17 September 2015 - The cost of using nab-paclitaxel (marketed as Abraxane by Celgene) to treat pancreatic cancer is not justified by its limited benefits compared to current treatments, according to NICE.
NICE has confirmed in final draft guidance that nab-paclitaxel, when given with the chemotherapy drug gemcitabine, should not be funded by the NHS for people whose pancreatic cancer has spread and who have not received any other treatments.
People with newly diagnosed pancreatic cancer are usually offered a combination treatment called FOLFIRINOX, but it is associated with serious side effects and cannot be given to everyone. Other options include gemcitabine either on its own or with another chemotherapy called capecitabine.
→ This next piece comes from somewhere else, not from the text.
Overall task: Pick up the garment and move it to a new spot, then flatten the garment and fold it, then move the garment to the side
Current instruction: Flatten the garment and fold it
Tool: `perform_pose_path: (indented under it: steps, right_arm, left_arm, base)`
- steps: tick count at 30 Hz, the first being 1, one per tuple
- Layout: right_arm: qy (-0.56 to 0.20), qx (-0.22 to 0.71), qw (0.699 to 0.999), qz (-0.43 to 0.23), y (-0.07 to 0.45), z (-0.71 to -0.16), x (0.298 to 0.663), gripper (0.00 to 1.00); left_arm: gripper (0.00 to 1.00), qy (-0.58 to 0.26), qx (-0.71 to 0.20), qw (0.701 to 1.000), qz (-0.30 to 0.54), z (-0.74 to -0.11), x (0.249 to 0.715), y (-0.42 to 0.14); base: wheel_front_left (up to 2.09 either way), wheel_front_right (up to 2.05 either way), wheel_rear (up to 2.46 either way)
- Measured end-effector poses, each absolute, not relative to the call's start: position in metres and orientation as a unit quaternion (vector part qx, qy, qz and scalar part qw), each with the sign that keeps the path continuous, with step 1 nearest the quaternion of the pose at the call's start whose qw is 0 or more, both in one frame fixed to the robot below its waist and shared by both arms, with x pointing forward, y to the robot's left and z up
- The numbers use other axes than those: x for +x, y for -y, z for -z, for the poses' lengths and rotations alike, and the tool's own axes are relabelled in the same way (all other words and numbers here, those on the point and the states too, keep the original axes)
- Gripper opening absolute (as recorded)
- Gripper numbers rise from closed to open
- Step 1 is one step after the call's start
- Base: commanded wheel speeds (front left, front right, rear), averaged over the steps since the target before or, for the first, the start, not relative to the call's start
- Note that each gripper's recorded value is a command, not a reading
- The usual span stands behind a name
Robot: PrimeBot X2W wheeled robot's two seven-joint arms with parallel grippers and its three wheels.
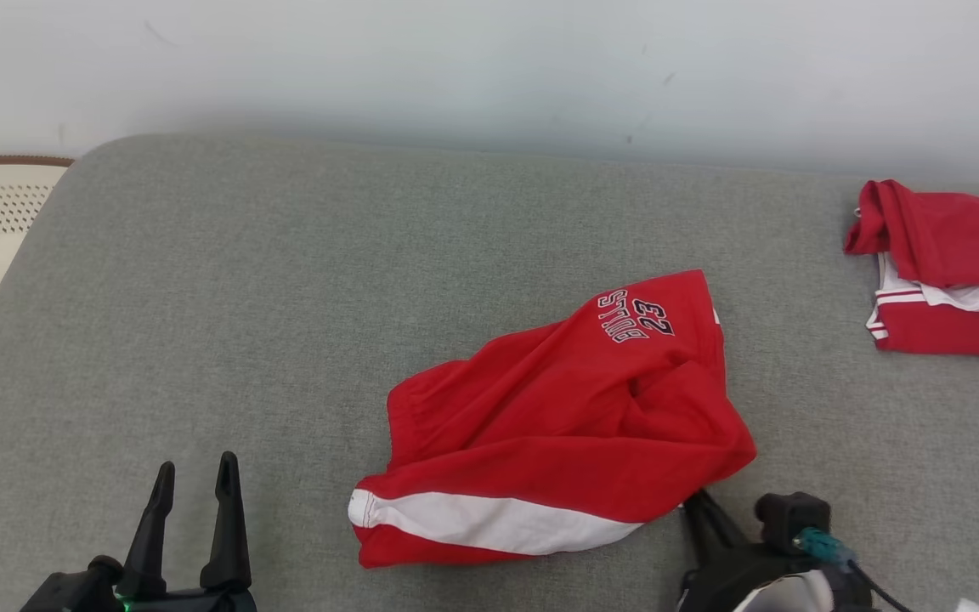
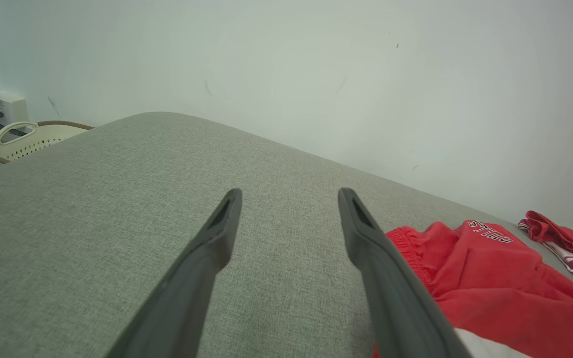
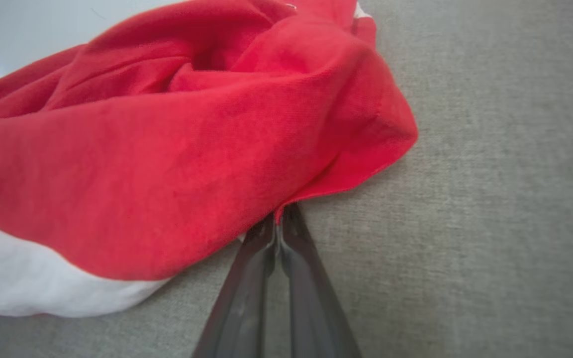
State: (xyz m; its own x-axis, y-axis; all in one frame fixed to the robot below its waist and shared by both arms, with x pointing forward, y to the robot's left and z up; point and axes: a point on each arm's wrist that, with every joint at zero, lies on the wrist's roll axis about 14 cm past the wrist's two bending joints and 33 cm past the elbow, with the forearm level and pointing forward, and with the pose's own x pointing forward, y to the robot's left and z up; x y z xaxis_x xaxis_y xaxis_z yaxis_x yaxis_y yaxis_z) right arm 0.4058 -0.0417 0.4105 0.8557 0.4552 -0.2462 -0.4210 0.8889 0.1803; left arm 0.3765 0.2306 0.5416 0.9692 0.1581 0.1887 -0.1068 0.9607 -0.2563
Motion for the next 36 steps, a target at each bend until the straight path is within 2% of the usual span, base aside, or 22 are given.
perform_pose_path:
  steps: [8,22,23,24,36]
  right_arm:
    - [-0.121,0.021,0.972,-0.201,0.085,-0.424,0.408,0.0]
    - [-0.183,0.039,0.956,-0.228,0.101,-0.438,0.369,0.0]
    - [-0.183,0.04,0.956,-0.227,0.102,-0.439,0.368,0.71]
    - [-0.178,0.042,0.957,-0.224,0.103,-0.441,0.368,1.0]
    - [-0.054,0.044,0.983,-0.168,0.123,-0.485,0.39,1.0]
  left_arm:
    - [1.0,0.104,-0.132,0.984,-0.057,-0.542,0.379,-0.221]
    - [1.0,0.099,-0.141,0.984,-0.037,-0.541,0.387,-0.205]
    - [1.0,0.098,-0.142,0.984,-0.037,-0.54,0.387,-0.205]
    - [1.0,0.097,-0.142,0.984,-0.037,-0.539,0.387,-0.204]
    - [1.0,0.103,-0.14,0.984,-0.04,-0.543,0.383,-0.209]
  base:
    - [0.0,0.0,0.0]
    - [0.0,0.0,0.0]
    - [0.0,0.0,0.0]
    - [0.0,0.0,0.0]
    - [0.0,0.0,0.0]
Information provided by Celgene showed that although nab-paclitaxel with gemcitabine was more effective than gemcitabine alone, it resulted in more serious side effects. It also caused more side effects than gemcitabine with capecitabine despite having similar effectiveness.
Commenting on the draft guidance, Sir Andrew Dillon, NICE chief executive, said: “Pancreatic cancer has no obvious warning signs so many people are not diagnosed until their cancer is advanced. Prognosis is poor and without treatment people may live for only 2 to 6 months.
“Unfortunately the development of new treatments for pancreatic cancer has been very limited in recent years. Although nab-paclitaxel is more effective than one of the treatment options currently available, it is linked with more side effects. When considering the impact of side effects on a patient’s quality of life and the fact that it is also more expensive, nab-paclitaxel cannot be considered an effective use of NHS resources.”
For more details, go to: http://www.nice.org.uk/news/press-and-media/nice-publishes-final-draft-guidance-on-nab-paclitaxel-abraxane-for-pancreatic-cancer
MAESTrO Insight: Paclitaxel (nanoparticle albumin bound) was recommended by the PBAC for use by patients with pancreatic cancer in March 2014.